Requirement :: Copy the entries below exactly. Images do not belong in the copy.

####################

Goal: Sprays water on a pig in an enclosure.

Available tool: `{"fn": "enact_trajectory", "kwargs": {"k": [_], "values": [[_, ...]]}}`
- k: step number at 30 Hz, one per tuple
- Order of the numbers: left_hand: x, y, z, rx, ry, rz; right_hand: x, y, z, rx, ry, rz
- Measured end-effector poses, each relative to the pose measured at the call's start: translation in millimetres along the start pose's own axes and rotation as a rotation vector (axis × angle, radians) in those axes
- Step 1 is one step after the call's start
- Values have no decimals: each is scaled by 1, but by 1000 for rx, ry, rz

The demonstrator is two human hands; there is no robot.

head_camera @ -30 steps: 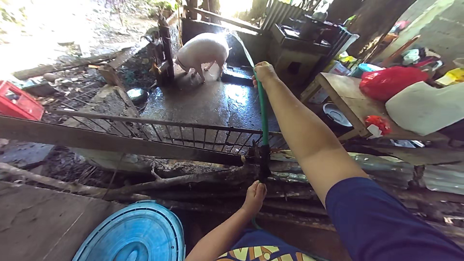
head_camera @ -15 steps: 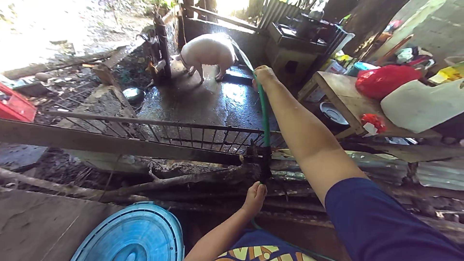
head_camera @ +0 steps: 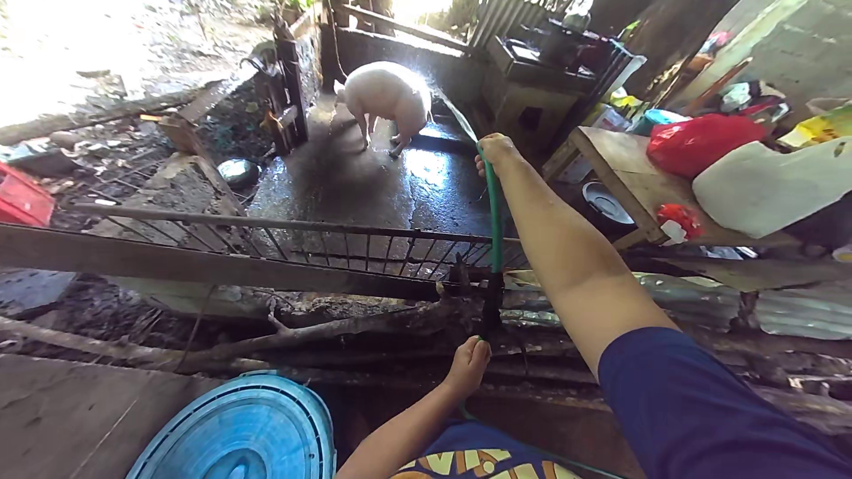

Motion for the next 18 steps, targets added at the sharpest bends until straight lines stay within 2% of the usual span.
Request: {"fn": "enact_trajectory", "kwargs": {"k": [18], "values": [[-1,-3,4,-1,22,79,21,26,-26,-39,-107,-102]]}}
Point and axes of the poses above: each hand's wrist, its own x-axis away from the middle knuckle, its own y-axis out of the palm, z = x × y, the point moved 2 cm from there along -x, towards the middle knuckle, and after that the axes turned 14 degrees about -x, right-handed, at the moved point
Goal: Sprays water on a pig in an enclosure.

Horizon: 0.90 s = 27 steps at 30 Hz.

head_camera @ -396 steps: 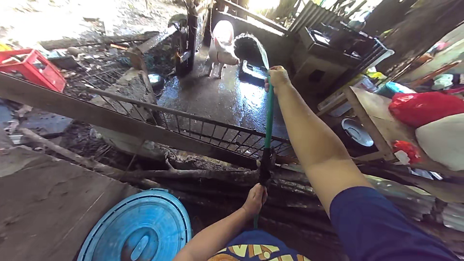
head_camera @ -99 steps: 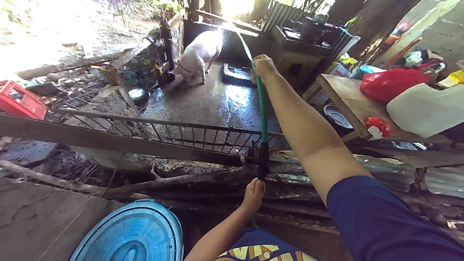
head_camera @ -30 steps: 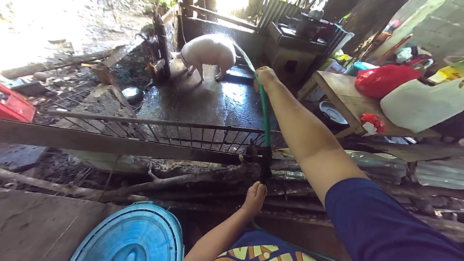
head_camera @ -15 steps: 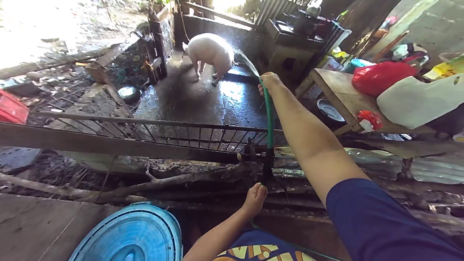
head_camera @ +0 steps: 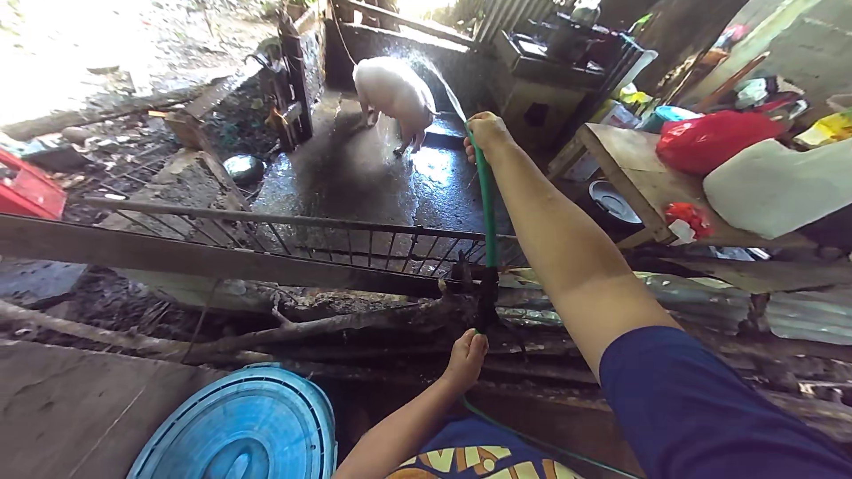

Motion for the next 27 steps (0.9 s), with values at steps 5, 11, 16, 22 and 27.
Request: {"fn": "enact_trajectory", "kwargs": {"k": [5,11,16,22,27], "values": [[1,-1,0,-11,8,21,8,8,-5,5,-31,-36],[1,-5,2,-8,25,66,10,19,-13,-11,-54,-58],[-1,-11,3,-2,39,96,15,28,-21,-20,-81,-81],[0,-15,4,12,41,107,17,39,-25,-9,-93,-97],[0,-19,4,19,39,114,19,45,-27,-11,-86,-97]]}}
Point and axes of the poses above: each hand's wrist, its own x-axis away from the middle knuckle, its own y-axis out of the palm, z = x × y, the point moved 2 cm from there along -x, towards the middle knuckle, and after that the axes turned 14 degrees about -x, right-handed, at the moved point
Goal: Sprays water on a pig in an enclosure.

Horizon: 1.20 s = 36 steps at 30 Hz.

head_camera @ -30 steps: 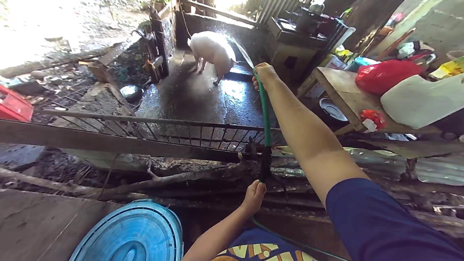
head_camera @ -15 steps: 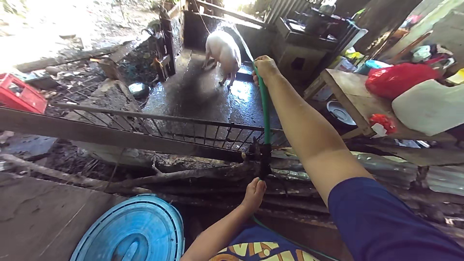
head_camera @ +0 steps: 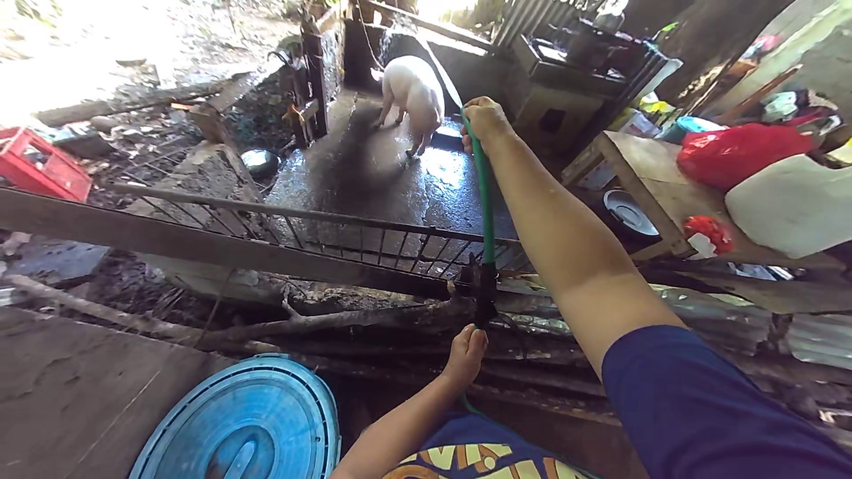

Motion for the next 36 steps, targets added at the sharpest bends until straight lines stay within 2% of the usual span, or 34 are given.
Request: {"fn": "enact_trajectory", "kwargs": {"k": [21,36], "values": [[-4,-7,2,30,3,16,-1,12,-9,-40,-24,-31],[-3,-8,2,28,-30,-8,-9,10,3,-54,5,-19]]}}
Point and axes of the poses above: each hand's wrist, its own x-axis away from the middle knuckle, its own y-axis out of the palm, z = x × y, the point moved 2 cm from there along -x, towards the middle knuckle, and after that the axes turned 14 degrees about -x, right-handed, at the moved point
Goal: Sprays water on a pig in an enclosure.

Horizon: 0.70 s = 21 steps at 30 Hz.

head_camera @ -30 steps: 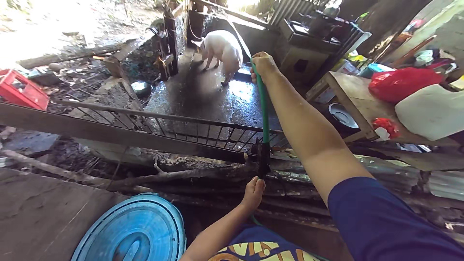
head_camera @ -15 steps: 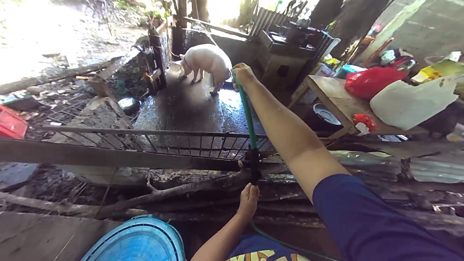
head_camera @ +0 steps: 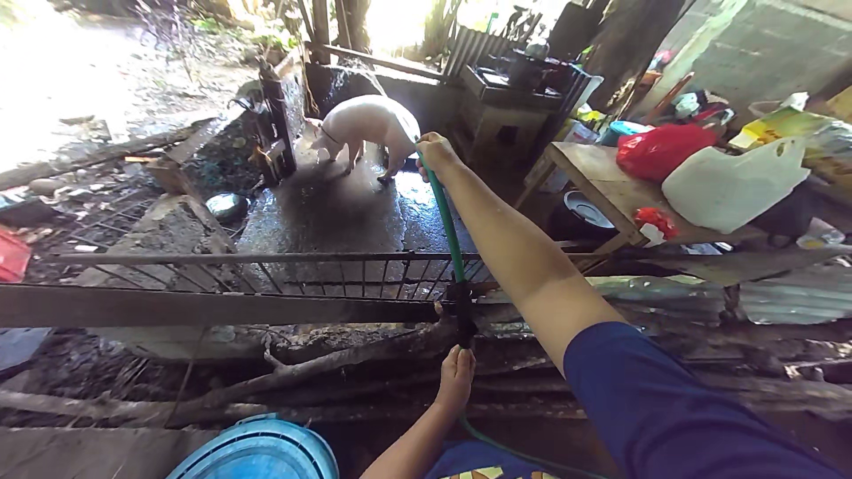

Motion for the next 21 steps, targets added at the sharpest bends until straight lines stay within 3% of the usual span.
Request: {"fn": "enact_trajectory", "kwargs": {"k": [21], "values": [[-3,-24,2,13,4,11,-5,24,-5,17,11,14]]}}
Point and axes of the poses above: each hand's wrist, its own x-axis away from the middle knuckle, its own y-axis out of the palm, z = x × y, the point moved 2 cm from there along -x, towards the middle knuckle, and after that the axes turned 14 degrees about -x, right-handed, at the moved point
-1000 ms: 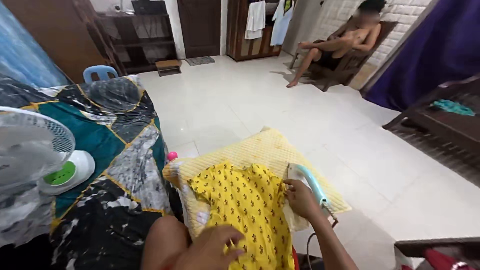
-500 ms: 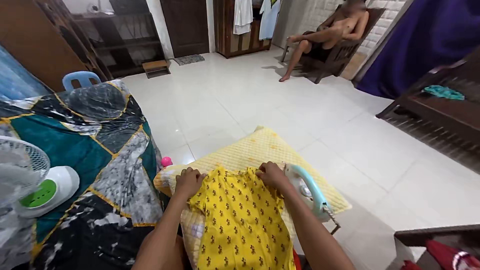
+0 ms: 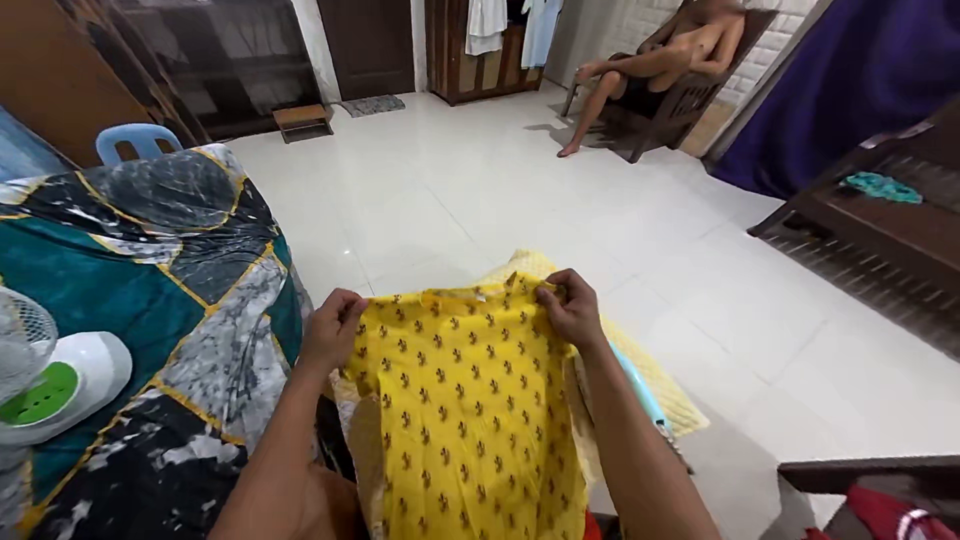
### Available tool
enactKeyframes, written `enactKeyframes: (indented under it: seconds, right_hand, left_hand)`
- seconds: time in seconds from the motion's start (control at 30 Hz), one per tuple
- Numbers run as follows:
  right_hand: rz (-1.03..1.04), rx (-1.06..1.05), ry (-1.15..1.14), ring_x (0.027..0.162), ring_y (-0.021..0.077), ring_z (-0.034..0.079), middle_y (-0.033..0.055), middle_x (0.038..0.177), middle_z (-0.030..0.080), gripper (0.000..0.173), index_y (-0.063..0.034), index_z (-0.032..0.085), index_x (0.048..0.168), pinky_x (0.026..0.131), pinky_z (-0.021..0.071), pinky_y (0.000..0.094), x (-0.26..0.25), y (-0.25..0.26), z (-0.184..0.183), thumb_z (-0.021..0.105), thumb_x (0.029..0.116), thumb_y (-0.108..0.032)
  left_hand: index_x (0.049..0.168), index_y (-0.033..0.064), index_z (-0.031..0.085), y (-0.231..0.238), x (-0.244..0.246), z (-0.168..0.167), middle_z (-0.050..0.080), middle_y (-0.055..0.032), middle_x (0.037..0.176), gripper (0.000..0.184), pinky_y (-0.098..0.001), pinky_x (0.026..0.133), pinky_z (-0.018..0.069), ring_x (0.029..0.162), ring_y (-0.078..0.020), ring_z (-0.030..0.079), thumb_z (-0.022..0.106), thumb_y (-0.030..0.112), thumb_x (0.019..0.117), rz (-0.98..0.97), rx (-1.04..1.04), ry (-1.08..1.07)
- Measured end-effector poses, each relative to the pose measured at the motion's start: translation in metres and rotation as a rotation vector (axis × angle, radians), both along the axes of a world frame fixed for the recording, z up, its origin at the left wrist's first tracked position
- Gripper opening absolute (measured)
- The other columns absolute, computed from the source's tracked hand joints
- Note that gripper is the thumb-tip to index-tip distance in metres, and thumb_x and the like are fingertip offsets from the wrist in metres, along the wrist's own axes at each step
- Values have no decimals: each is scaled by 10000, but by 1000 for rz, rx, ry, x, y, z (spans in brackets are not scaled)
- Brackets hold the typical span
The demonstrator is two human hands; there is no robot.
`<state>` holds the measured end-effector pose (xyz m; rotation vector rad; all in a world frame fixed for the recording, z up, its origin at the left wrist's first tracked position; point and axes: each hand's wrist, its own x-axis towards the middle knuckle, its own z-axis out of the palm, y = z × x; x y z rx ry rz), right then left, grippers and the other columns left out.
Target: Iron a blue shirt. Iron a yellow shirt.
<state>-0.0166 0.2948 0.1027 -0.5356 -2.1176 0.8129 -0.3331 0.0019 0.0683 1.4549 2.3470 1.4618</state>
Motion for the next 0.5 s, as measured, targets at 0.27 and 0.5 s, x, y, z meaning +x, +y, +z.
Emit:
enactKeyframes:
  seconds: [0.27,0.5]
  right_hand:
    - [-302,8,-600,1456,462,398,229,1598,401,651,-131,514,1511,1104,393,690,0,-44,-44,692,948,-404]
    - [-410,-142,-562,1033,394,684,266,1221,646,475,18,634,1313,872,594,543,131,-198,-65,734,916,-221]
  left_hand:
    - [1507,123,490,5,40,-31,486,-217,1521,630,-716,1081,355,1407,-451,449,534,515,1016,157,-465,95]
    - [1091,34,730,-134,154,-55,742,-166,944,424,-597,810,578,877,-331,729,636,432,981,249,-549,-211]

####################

Solution ::
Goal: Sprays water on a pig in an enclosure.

Available tool: `{"fn": "enact_trajectory", "kwargs": {"k": [_], "values": [[_, ...]]}}`
- k: step number at 30 Hz, one per tuple
- Order of the numbers: left_hand: x, y, z, rx, ry, rz; right_hand: x, y, z, rx, ry, rz
- Measured end-effector poses, each relative to the pose measured at the call's start: translation in millimetres along the start pose's own axes and rotation as a rotation vector (axis × angle, radians) in those axes
- Step 1 is one step after the call's start
- Values have no decimals: each is scaled by 1, but by 1000 for rx, ry, rz

The demonstrator is two human hands; there is no robot.

head_camera @ -30 steps: 
head_camera @ -15 steps: 
head_camera @ +0 steps: 

Motion for the next 18 steps, targets added at the sharpest bends until straight lines stay within 2% of the usual span.
Request: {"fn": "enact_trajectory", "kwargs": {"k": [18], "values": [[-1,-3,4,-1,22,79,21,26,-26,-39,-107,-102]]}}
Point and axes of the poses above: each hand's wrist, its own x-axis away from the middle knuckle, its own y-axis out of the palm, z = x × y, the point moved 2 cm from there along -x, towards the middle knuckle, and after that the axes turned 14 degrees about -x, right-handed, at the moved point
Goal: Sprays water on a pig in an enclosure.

Horizon: 0.90 s = 27 steps at 30 Hz.

head_camera @ -396 steps: 
head_camera @ -99 steps: 
head_camera @ -30 steps: 
head_camera @ -15 steps: 
head_camera @ +0 steps: 

Motion for the next 27 steps (0.9 s), with values at steps 5, 11, 16, 22 and 27.
Request: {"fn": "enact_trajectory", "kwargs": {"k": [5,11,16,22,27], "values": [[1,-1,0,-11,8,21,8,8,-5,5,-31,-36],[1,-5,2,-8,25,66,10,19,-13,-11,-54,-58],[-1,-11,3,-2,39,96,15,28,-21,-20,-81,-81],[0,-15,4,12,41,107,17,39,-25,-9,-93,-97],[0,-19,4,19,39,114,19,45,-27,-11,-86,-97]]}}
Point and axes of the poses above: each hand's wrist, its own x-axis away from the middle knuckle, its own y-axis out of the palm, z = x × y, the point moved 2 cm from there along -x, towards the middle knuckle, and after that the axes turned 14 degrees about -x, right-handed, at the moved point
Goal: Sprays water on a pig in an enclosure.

Horizon: 1.20 s = 36 steps at 30 Hz.

head_camera @ -30 steps: 
head_camera @ -15 steps: 
head_camera @ +0 steps: 

Motion for the next 36 steps, targets added at the sharpest bends until straight lines stay within 2% of the usual span, or 34 are given.
Request: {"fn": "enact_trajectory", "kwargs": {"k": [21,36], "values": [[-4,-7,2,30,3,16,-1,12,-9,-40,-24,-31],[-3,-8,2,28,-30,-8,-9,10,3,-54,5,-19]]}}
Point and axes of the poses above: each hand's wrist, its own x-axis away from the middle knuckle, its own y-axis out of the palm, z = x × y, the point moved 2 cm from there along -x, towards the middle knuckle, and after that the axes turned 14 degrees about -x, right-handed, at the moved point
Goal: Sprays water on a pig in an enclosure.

Horizon: 0.70 s = 21 steps at 30 Hz.

head_camera @ -30 steps: 
head_camera @ -15 steps: 
head_camera @ +0 steps: 

Motion for the next 21 steps, targets added at the sharpest bends until straight lines stay within 3% of the usual span.
Request: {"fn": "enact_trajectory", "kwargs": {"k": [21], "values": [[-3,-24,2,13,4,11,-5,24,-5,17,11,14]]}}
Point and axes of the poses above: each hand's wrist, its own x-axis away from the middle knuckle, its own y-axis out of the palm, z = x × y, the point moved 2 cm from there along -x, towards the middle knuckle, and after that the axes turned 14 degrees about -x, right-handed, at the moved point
-1000 ms: 
-500 ms: 
+0 ms: 
### Available tool
enactKeyframes, written `enactKeyframes: (indented under it: seconds, right_hand, left_hand)`
- seconds: time in seconds from the motion's start (control at 30 Hz), one per tuple
- Numbers run as follows:
  right_hand: rz (-1.03..1.04), rx (-1.06..1.05), ry (-1.15..1.14), ring_x (0.027..0.162), ring_y (-0.021..0.077), ring_z (-0.034..0.079), middle_y (-0.033..0.055), middle_x (0.038..0.177), middle_z (-0.030..0.080), gripper (0.000..0.173), index_y (-0.063..0.034), index_z (-0.032..0.085), index_x (0.048..0.168), pinky_x (0.026..0.131), pinky_z (-0.021..0.071), pinky_y (0.000..0.094), x (-0.26..0.25), y (-0.25..0.26), z (-0.184..0.183), thumb_z (-0.021..0.105), thumb_x (0.029..0.116), thumb_y (-0.108..0.032)
  left_hand: index_x (0.049..0.168), index_y (-0.033..0.064), index_z (-0.031..0.085), y (-0.231..0.238), x (-0.244..0.246), z (-0.168..0.167), middle_z (-0.050..0.080), middle_y (-0.055..0.032), middle_x (0.037..0.176), gripper (0.000..0.184), pinky_y (-0.098..0.001), pinky_x (0.026..0.133), pinky_z (-0.018..0.069), ring_x (0.029..0.162), ring_y (-0.078..0.020), ring_z (-0.030..0.079), thumb_z (-0.022..0.106), thumb_y (-0.030..0.112), thumb_x (0.019..0.117), rz (-0.98..0.97), rx (-1.04..1.04), ry (-1.08..1.07)
- Measured end-effector poses, each relative to the pose measured at the motion's start: translation in metres and rotation as a rotation vector (axis × angle, radians), both along the axes of a world frame fixed for the recording, z up, its origin at the left wrist's first tracked position
- Gripper opening absolute (measured)
- The other columns absolute, computed from the source's tracked hand joints
- Note that gripper is the thumb-tip to index-tip distance in metres, and thumb_x and the like are fingertip offsets from the wrist in metres, along the wrist's own axes at each step
- Values have no decimals: each is scaled by 10000, but by 1000 for rz, rx, ry, x, y, z (spans in brackets are not scaled)
- Brackets hold the typical span
The demonstrator is two human hands; there is no robot.
`<state>` holds the measured end-effector pose (xyz m; rotation vector rad; all in a world frame fixed for the recording, z up, its origin at the left wrist's first tracked position; point and axes: each hand's wrist, its own x-axis towards the middle knuckle, its own z-axis out of the palm, y = z × x; x y z rx ry rz), right then left, grippers and the other columns left out.
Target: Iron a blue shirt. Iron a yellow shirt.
<state>-0.0166 0.2948 0.1027 -0.5356 -2.1176 0.8129 -0.3331 0.0019 0.0683 1.4549 2.3470 1.4618</state>
Motion for the next 0.5 s, as measured, targets at 0.27 and 0.5 s, x, y, z meaning +x, +y, +z.
Emit:
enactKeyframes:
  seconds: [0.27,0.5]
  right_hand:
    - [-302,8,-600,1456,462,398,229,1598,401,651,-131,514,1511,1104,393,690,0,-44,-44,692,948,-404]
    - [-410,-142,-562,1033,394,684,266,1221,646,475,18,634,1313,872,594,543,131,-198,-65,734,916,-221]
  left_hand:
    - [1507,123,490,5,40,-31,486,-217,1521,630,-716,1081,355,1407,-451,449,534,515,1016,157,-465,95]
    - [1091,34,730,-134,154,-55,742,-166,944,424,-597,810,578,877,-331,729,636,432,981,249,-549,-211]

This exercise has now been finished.